THE theme of knowledge economy has become increasingly important and critical to economic growth and competitiveness. It is important to understand that the knowledge economy (k-economy) is not just about the digital economy, or just the networked economy, but much more.
The term “knowledge economy” (k-economy) was first popularised by Peter Drucker in 1966 in his book The Effective Executive and was further coined by the OECD in 1996 and defined as an economy which is directly based on the production, distribution and use of knowledge.
A knowledge economy describes the commercialisation of science and academic scholarship and research. Innovation that is based on research by government, private sector or academia, is commodified and depends on skilled labour, strong communication networks and institutional structures which incentivise innovation. It is a complex, dynamic and adaptive socio-economic system whose backbone is based on the optimal use of rapidly progressing information technologies. Add globalisation to this and you create a highly-complex, dynamic and somewhat unstable ecosystem fuelled by accelerating technological change.
Creating, acquiring and developing new knowledge within an economy becomes the main source of competitive advantage. In a k-economy, knowledge becomes more important and worth much more than products or services. That knowledge base must, therefore, be protected through the rule of law and also valued appropriately. Neo-classical economic theory recognises only two factors of production, capital and labour. That has now changed where information and knowledge are fast becoming the primary wealth creation assets.
Knowledge-based economies are dominated by brain-intensive industries which include, among others, computers and software, robotics and machine tools, microelectronics, material sciences, biotechnology, and telecommunications. What used to be primary (inventing new products) has become secondary, and what used to be secondary (inventing and perfecting new processes) has become primary.
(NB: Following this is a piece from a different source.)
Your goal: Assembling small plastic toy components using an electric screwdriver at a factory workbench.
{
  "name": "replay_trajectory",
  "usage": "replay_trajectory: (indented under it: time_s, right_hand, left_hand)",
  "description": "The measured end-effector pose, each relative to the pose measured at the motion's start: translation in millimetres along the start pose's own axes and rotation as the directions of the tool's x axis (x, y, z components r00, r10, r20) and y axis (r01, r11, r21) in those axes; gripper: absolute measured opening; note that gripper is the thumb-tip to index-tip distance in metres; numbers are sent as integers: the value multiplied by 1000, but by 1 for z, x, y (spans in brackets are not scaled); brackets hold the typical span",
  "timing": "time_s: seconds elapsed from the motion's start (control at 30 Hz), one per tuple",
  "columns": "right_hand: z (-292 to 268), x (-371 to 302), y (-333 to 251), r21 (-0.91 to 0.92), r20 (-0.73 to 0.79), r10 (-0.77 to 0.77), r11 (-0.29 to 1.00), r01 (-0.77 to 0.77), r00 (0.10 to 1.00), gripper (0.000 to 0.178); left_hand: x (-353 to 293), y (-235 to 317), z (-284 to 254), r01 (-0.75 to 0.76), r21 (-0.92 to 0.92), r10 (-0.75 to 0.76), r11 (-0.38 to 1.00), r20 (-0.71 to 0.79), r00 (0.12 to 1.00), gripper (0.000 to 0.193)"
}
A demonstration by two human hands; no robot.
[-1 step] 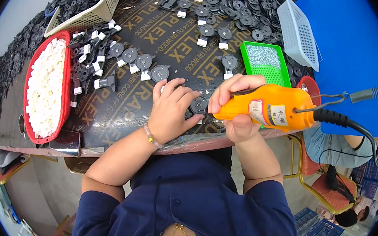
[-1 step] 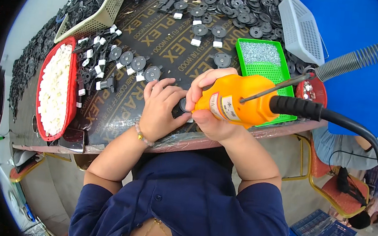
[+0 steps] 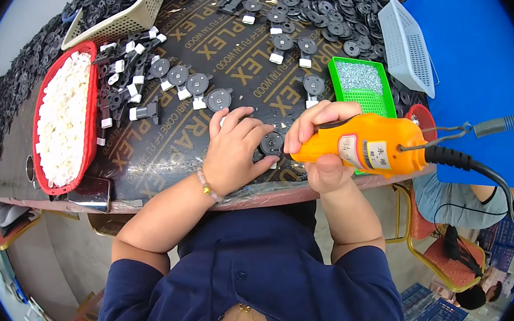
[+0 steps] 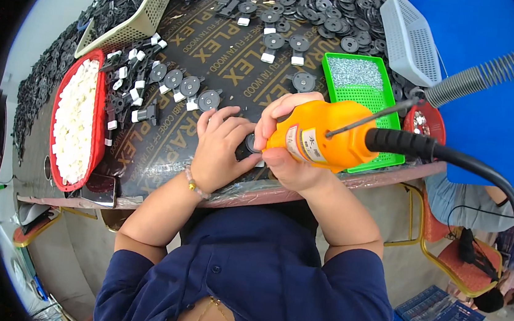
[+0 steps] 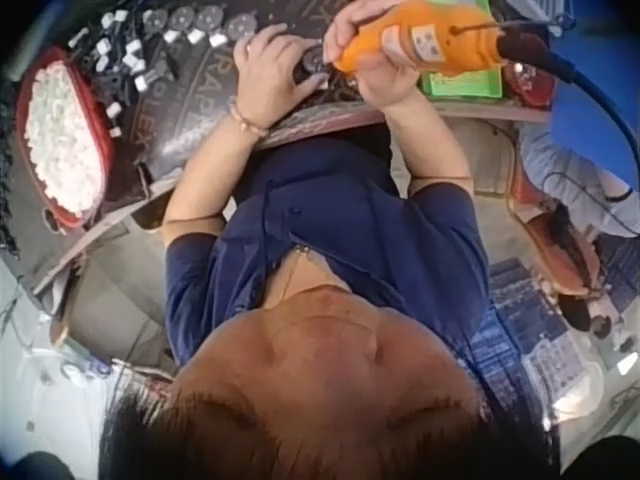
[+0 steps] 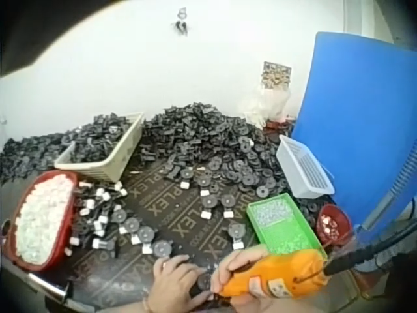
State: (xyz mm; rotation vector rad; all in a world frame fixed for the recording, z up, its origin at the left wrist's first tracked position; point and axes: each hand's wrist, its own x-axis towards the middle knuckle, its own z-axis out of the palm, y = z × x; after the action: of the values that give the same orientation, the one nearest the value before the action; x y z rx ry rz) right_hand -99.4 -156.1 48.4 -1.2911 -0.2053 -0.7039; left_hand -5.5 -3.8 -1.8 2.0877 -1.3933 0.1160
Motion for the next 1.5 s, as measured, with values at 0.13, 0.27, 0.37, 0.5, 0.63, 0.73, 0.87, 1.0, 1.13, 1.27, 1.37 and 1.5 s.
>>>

The four key pillars of a knowledge society are; human capital, culture, infrastructure and governance. For countries to be successful knowledge economies, they must build simultaneously their education base, innovation systems and information and technology systems while also building a high quality economic and institutional architecture. In such economies, ideas and technologies are ingredients, intellectual property is the merchandise used to create smarter products and services which meet growing needs.
Human capital development is critical and must be viewed as investment that can yield returns through increased knowledge and skills for economic development and social progress. A flexible education system, therefore, is necessary from basic education to tertiary level and emphasis needs to be more on creative and critical thinking (cognitive skills) for problem solving and innovation. It is a fact that developed countries have become developed through continuous investment in research and skills development. Differences in economic growth across countries have become closely-related to cognitive skills.
“A highly-developed human capital base will be the source of competitive advantage in the 21st century global economy. Human capital, or the education, skill levels, and problem-solving abilities will be the competitive advantage of nations because they enable individuals to be innovative and productive in a highly-competitive global economy.”
- What is a knowledge-based economy?
Keep Reading
What are the critical success factors for a knowledge-based economy?
- Huge investments in information and communication technology (ICT) infrastructure and energy including broad access to internet at affordable costs;
- Prioritising agribusiness, transport, energy, manufacturing and service sectors;
- Revision of the education curriculum and system to help build competitive graduates or a workforce with high analytical and cognitive skills including the promotion of enhanced skills in science, technology and mathematics;
- Investment in research, innovation and connection to global knowledge systems and the development of skills and technology for competitiveness;
- Access to venture capital funds for ICT start-up and early stage businesses;
- The promotion of entrepreneurship and innovation especially among youth and women, for example sector-based innovation hubs;
- Strong protection of private property, especially intellectual property:
- The creation of strong regional market linkages which allow free flow of information, goods and people.
The private sector must embrace the fourth industrial revolution as the impetus towards building a knowledge-based economy. The fourth industrial revolution, or simply Industry 4.0 (coined in 2011 by a German initiative of the federal government with universities and private companies), refers to the digitisation of the manufacturing process.
From the first industrial revolution in 1784, mainly driven by steam power, to mass production using electricity in the second revolution in 1879, to the third industrial revolution of computers and automation in 1950, the fourth industrial revolution will further enhance automation with smart and autonomous systems mainly driven by data and machine learning.
Essentially computers are being connected to communicate with one another and to ultimately make decisions with minimal human involvement. Industry 4.0 is a new industrial age in which several emerging technologies are converging to provide digital solutions. The concept of Industry 4.0 involves many technologies creating hitherto unknown synergies which will create new industrial manufacturing possibilities.
There is no doubt that countries that embrace knowledge-based economies will have an unassailable competitive advantage over those who lag behind.